Mr. Fox shook his head.

“You are in one of your bright moods,” he said, as he rose to his feet. “Your brain is overactive. Suspicions stand out of you like feelers on a hypersensitive insect. I shall leave you alone.”

“It is the first time in my life,” Samuel Besserley, who was six feet two and broad in proportion, declared, “that I have been likened to an insect!”

Mr. Nicolas Fox stuck on his hat at what he considered a jaunty angle.

“We shall probably meet later on in the day,” was his valedictory remark. “If we do, be so good as not to refer to this morning’s conversation. I have changed my mind. I have no desire to save you pecuniary loss. A little bleeding will do you no harm. However, you can remember this. If you want to take an extremely wise precautionary step and incidentally to gratify the curiosity of a friend, let me know, if this man should come to you, the nature of the security he offers, if he should, by chance, plead for a loan. So long, General. You understand–the nature of the security he offers.”

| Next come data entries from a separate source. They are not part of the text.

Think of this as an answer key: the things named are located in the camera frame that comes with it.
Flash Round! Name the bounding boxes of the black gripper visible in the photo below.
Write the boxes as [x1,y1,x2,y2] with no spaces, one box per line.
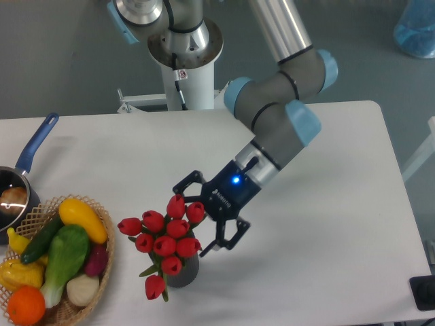
[173,159,262,257]

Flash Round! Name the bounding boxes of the red tulip bouquet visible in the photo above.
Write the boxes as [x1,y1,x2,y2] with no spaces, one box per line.
[118,194,206,301]

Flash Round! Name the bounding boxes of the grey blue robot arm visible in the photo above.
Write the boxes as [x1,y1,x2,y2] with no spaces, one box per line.
[107,1,338,249]

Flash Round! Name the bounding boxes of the dark grey ribbed vase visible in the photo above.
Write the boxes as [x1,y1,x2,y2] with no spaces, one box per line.
[149,230,201,289]

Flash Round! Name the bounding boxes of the purple red radish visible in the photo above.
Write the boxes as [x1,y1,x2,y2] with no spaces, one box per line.
[84,244,108,276]

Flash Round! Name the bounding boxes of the yellow squash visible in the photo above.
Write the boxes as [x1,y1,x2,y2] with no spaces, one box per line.
[58,198,108,245]

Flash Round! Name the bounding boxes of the green bok choy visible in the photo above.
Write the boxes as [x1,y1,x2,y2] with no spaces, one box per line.
[40,225,90,309]

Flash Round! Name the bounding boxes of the white garlic bulb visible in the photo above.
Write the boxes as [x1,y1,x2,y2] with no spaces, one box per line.
[67,274,99,307]

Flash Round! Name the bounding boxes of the green cucumber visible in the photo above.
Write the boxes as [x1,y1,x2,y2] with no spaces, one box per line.
[20,215,64,264]

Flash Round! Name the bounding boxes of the woven wicker basket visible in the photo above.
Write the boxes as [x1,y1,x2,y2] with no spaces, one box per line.
[15,194,116,325]

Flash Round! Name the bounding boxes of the yellow banana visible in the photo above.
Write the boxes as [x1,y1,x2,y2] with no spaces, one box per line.
[7,228,31,255]

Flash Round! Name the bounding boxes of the brown bread roll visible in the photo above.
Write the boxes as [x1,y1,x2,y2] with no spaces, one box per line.
[1,187,27,217]

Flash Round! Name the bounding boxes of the yellow bell pepper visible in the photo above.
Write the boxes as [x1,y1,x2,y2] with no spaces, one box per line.
[1,259,44,292]

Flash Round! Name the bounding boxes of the orange fruit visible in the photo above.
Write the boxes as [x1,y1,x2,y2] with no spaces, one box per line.
[7,286,46,325]

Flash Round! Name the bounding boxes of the black device at table edge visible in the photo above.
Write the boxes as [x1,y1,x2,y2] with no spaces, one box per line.
[409,275,434,311]

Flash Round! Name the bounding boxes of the blue transparent container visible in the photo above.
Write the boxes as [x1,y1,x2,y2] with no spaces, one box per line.
[393,0,434,59]

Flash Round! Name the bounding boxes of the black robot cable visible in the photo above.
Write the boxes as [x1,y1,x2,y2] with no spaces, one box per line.
[171,53,188,111]

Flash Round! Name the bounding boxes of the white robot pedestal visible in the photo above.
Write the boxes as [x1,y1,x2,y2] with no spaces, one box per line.
[117,20,241,114]

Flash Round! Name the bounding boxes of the blue handled saucepan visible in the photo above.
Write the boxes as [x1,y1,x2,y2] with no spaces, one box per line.
[1,113,59,245]

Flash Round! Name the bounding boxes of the white frame at right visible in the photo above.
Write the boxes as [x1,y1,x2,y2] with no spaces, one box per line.
[402,116,434,183]

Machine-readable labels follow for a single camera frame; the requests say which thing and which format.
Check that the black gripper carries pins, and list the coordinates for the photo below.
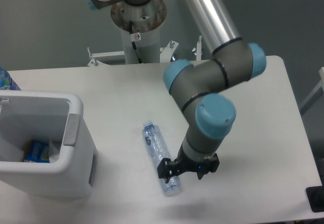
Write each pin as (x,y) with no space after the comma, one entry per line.
(188,160)

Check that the crushed clear plastic bottle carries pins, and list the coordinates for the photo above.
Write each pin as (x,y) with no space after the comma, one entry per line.
(157,149)

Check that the white plastic wrapper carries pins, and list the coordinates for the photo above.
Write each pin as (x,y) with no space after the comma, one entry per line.
(54,151)

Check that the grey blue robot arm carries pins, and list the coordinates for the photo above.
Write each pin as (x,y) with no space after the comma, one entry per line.
(196,89)

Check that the white plastic trash can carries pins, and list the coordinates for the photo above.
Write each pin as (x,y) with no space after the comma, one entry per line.
(44,117)

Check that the black device at table corner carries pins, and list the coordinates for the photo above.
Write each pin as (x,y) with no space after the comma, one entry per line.
(315,198)

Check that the blue yellow snack packet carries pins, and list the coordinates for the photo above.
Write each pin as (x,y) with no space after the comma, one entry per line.
(36,152)

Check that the blue patterned bottle at edge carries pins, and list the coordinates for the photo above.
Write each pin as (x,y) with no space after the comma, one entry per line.
(7,83)

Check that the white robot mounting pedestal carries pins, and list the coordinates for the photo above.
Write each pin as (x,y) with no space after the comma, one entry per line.
(139,28)

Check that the white frame at right edge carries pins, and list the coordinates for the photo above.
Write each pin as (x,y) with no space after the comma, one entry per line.
(313,96)

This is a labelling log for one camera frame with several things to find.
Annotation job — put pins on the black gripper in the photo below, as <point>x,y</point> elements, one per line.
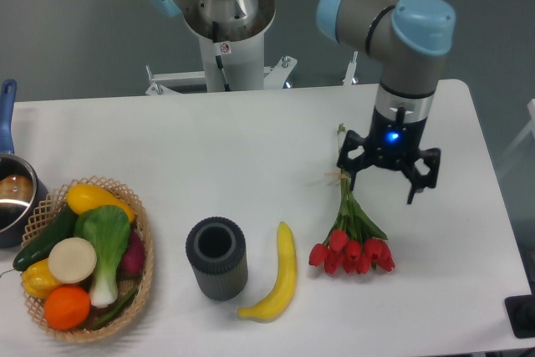
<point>395,144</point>

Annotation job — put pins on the red tulip bouquet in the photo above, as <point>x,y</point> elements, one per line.
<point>354,242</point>

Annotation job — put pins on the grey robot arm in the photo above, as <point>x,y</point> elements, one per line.
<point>411,39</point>

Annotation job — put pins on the yellow banana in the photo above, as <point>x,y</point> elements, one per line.
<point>276,302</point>

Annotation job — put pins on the dark grey ribbed vase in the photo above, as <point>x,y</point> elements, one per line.
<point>217,252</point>

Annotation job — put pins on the black device at edge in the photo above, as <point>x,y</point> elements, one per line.
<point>520,312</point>

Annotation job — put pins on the purple sweet potato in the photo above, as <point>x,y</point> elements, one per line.
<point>133,259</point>

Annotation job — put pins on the green bok choy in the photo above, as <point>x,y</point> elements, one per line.
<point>107,229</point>

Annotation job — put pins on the yellow squash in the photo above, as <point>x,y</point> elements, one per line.
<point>82,198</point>

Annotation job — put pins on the green chili pepper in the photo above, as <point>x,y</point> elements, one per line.
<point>116,311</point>

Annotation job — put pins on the beige round disc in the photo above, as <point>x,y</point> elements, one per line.
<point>72,260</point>

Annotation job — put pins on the green cucumber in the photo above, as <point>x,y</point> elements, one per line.
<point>60,228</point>

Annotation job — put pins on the orange fruit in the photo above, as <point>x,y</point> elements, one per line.
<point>67,307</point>

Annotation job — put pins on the yellow bell pepper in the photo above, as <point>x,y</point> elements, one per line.
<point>38,281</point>

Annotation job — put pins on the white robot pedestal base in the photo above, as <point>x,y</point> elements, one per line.
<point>227,66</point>

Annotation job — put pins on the blue handled saucepan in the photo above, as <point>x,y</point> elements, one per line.
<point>21,189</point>

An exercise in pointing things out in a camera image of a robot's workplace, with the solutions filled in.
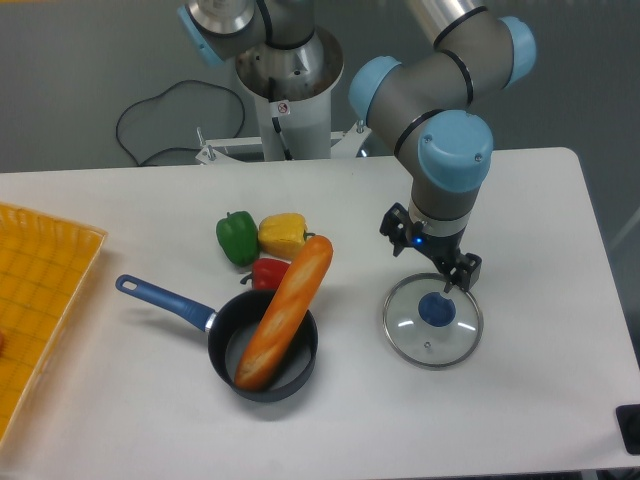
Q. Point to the green bell pepper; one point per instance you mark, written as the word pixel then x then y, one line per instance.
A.
pixel 237 235

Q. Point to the yellow bell pepper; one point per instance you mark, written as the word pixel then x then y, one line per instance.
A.
pixel 283 235

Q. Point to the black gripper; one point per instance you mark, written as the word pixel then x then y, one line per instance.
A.
pixel 460 270

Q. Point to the black device at table edge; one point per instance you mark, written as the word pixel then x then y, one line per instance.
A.
pixel 628 418

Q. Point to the yellow woven basket tray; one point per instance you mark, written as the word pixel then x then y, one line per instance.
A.
pixel 45 262

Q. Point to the dark saucepan blue handle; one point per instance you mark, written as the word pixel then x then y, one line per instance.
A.
pixel 229 330

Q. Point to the red bell pepper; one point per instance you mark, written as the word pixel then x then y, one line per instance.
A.
pixel 266 274

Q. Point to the orange baguette bread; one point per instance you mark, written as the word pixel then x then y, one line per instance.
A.
pixel 276 330

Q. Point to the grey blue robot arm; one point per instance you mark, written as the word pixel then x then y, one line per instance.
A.
pixel 420 112

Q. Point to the glass pot lid blue knob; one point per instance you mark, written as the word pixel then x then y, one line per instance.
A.
pixel 429 324

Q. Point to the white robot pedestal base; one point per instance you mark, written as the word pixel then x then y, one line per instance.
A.
pixel 292 94

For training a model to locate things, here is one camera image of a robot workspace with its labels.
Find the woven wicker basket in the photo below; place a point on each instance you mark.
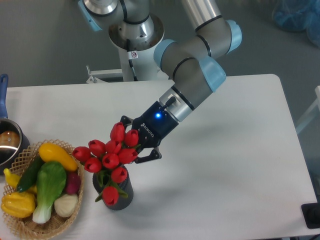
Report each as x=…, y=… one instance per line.
x=25, y=228

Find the small yellow gourd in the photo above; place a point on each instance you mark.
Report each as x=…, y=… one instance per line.
x=13, y=181

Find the red tulip bouquet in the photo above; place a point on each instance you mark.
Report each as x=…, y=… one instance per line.
x=120, y=150

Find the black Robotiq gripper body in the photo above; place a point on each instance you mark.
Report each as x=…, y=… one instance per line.
x=153, y=126

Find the yellow bell pepper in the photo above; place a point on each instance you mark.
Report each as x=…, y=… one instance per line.
x=18, y=204

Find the dark grey ribbed vase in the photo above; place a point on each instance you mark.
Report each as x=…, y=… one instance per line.
x=114, y=188

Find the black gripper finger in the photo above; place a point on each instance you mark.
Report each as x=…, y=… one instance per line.
x=127, y=122
x=154, y=155

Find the blue plastic bag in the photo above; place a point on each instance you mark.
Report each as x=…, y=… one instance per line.
x=299, y=16

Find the green bok choy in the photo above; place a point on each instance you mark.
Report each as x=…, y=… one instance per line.
x=51, y=180

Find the black device at table edge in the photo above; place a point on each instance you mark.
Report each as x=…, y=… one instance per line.
x=311, y=214

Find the white garlic bulb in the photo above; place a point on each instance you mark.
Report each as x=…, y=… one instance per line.
x=65, y=205

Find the blue handled saucepan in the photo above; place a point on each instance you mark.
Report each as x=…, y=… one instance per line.
x=12, y=139

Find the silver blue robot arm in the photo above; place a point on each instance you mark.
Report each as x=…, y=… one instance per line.
x=139, y=37

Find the yellow squash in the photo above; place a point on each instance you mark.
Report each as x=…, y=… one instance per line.
x=49, y=152

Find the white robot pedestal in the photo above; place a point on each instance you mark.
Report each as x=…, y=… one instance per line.
x=134, y=66

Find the white frame at right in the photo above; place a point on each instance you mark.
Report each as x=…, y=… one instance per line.
x=311, y=113

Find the green cucumber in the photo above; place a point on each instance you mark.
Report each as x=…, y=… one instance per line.
x=29, y=177

He sauntered off. General Besserley leaned farther back in his chair, exchanged amenities with a neighbour and decided that life was good. At the farther end of the place a swarthy Neapolitan, with a tuneful guitar, was making pleasant and romantic music. Young women in pretty frocks bowed and smiled at the popular and generous American as they passed. Men in all conditions of life nodded to him knowingly, respectfully or in friendly fashion. He received many invitations to join other tables, to all of which he replied with the same excuse–“Waiting for a friend.” As a matter of fact, he was doing nothing of the sort. He was still pondering about the indefinite conversation with his friend. Why should Nicolas Fox be interested in the nature of the security which Sir Guy Lavarie might have to offer for a loan? His reflections were presently disturbed very much in the manner he had hoped for. A smart two-seater automobile, built so low that its chassis seemed almost to touch the ground, swung round the open space in front of the bar and was cleverly piloted to a narrow vacancy. A girl, so pretty that, although she was a familiar figure, there was a little buzz of admiration from the different tables in the place, sprang to the ground, followed by a young man who would himself have been good-looking enough if his face had possessed some of the healthy tan of his companion’s. Both were in tennis kit and had evidently come straight from the courts. The girl laid her hand upon his arm.

“Behold,” she pointed out, “there’s Uncle Sam–the large, good-natured-looking person with the carnation in his buttonhole, at the corner table.”

The young man glanced with covert curiosity in the direction indicated.

“Why, he looks more like an English country gentleman than a millionaire likely to help a fellow out of a hole,” he declared.

“The General is not a moneylender,” the girl assured him, a little indignantly. “He is a very dear friend of mine. Everyone in Monte Carlo loves him. He gives good advice sometimes to young idiots like you, who gamble more than they can afford to, and he may offer them a loan now and then, but moneylenders are not allowed in the Principality. You ought to know that.”

“I thought he did it on the quiet, perhaps,” the young man confessed. “You must introduce me, if you will, after we have had our cocktail.”

They turned into the flower-hung enclosure.